*WHAT IS BEING ASKED*: Between the line containing "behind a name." and the line containing "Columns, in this" lies a run of lines; give that run again exactly, with both of those lines, and nothing else from the entries below.

*ENTRIES SUPPLIED*:

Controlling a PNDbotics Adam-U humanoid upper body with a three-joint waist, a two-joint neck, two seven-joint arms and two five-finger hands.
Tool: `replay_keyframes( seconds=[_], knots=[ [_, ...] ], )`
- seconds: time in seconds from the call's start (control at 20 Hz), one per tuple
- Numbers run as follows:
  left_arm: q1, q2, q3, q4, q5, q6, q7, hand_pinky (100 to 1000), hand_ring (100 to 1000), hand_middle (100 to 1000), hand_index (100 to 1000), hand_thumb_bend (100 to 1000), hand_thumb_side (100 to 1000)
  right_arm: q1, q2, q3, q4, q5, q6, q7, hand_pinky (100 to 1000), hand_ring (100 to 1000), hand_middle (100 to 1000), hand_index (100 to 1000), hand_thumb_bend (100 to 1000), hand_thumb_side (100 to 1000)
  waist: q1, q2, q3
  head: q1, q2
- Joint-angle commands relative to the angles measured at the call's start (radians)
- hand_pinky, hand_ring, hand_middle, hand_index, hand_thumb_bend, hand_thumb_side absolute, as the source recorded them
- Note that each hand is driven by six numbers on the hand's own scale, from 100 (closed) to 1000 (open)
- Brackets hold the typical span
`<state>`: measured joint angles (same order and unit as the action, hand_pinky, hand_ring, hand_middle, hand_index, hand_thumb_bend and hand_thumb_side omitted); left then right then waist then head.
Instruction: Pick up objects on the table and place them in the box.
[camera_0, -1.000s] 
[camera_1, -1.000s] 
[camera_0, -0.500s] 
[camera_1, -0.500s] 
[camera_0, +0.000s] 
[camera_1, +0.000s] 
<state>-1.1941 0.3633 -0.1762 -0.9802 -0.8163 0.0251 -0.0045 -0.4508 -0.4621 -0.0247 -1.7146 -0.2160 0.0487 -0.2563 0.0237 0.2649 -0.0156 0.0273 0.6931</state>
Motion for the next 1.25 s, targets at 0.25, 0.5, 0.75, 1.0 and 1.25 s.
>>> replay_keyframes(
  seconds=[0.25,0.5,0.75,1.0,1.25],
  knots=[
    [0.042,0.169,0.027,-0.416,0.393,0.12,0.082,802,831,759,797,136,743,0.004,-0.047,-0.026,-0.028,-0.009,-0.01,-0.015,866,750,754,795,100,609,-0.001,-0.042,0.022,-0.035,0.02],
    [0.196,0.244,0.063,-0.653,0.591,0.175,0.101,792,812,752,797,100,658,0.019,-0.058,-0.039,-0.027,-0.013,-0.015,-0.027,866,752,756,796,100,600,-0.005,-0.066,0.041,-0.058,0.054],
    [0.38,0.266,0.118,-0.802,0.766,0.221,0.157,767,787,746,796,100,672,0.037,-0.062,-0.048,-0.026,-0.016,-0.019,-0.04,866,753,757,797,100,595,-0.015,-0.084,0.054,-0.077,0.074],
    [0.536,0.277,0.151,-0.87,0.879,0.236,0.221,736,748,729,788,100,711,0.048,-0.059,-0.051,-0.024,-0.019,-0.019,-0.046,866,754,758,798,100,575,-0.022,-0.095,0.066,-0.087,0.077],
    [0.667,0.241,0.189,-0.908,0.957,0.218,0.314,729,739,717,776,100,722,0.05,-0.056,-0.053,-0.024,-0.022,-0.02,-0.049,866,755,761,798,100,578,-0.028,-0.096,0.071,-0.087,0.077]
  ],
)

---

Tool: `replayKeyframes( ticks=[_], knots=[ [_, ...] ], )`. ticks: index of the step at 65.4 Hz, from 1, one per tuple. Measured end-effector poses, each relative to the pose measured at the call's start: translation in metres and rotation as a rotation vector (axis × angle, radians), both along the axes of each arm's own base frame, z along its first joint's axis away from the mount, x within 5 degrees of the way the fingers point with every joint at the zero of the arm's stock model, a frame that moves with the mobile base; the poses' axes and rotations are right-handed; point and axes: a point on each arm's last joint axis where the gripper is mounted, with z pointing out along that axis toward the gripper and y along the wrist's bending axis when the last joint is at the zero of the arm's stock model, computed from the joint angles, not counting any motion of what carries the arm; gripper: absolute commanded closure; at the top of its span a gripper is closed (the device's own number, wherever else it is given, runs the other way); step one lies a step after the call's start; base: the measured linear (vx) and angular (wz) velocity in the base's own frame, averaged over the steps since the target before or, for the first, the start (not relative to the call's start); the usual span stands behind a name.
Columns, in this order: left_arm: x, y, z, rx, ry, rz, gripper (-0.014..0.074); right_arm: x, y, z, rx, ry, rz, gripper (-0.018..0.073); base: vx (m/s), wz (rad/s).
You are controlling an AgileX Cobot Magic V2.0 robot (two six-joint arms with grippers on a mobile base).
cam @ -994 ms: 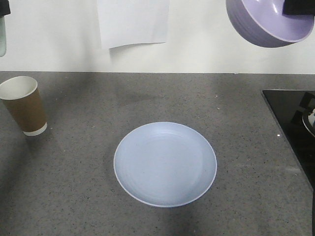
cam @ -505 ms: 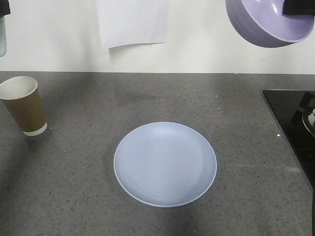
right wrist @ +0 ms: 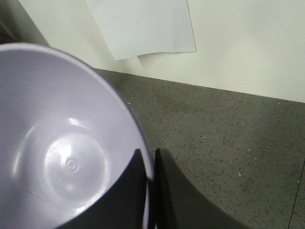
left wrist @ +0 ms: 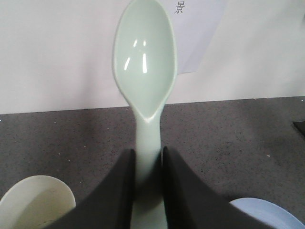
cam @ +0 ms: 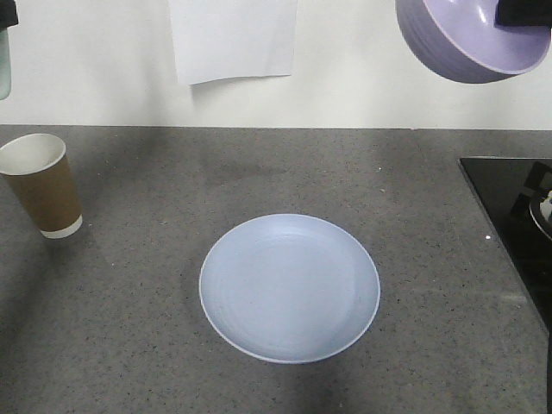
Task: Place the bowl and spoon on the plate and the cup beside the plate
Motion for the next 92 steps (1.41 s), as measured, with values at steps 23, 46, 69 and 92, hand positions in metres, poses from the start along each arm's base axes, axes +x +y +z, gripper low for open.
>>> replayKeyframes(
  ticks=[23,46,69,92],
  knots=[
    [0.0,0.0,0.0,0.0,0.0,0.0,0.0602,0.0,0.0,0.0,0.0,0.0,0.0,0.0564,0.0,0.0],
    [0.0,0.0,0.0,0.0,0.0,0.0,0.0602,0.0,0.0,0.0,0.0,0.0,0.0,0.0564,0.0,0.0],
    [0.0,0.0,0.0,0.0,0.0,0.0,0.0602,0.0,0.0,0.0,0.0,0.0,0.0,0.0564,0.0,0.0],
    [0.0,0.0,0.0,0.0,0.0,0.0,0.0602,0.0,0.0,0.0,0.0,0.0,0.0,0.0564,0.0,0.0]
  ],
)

*SOLUTION*:
Tool: `replayKeyframes( ticks=[_], knots=[ [_, ...] ], )`. ticks: index of the step at 65.4 Hz, from 1, one per tuple. Measured end-effector poses, each relative to the pose measured at the call's start: translation in metres and rotation as a rotation vector (axis × angle, radians), both along the axes of each arm's own base frame, z along its first joint's axis away from the mount, x within 5 degrees of the way the fingers point with every joint at the zero of the arm's stock model, a frame that moves with the mobile base; the poses' axes and rotations are right-handed; point and axes: a point on each arm's last joint axis where the gripper is mounted, with z pointing out along that axis toward the gripper and y along the wrist's bending axis when the last joint is at the zero of the arm's stock model, computed from the joint angles, not counting any motion of what carries the arm; gripper: absolute commanded closure; at the top of its span a gripper is closed (the device's own number, wherever else it is given, runs the other way); step one lies a step after the call's start; base: the measured linear (vx) and angular (wz) velocity in the base's own frame, averaged over the steps since the target before or, for the first, the start (not relative to the call's start); the usual span stands behind a name.
Columns, in this order: left_arm: x, y, z, rx, ry, rz, gripper (-0.014..0.074); right_arm: x, y, z, rx, ry, rz, gripper (-0.018..0.073); base: vx (m/s), wz (rad/s).

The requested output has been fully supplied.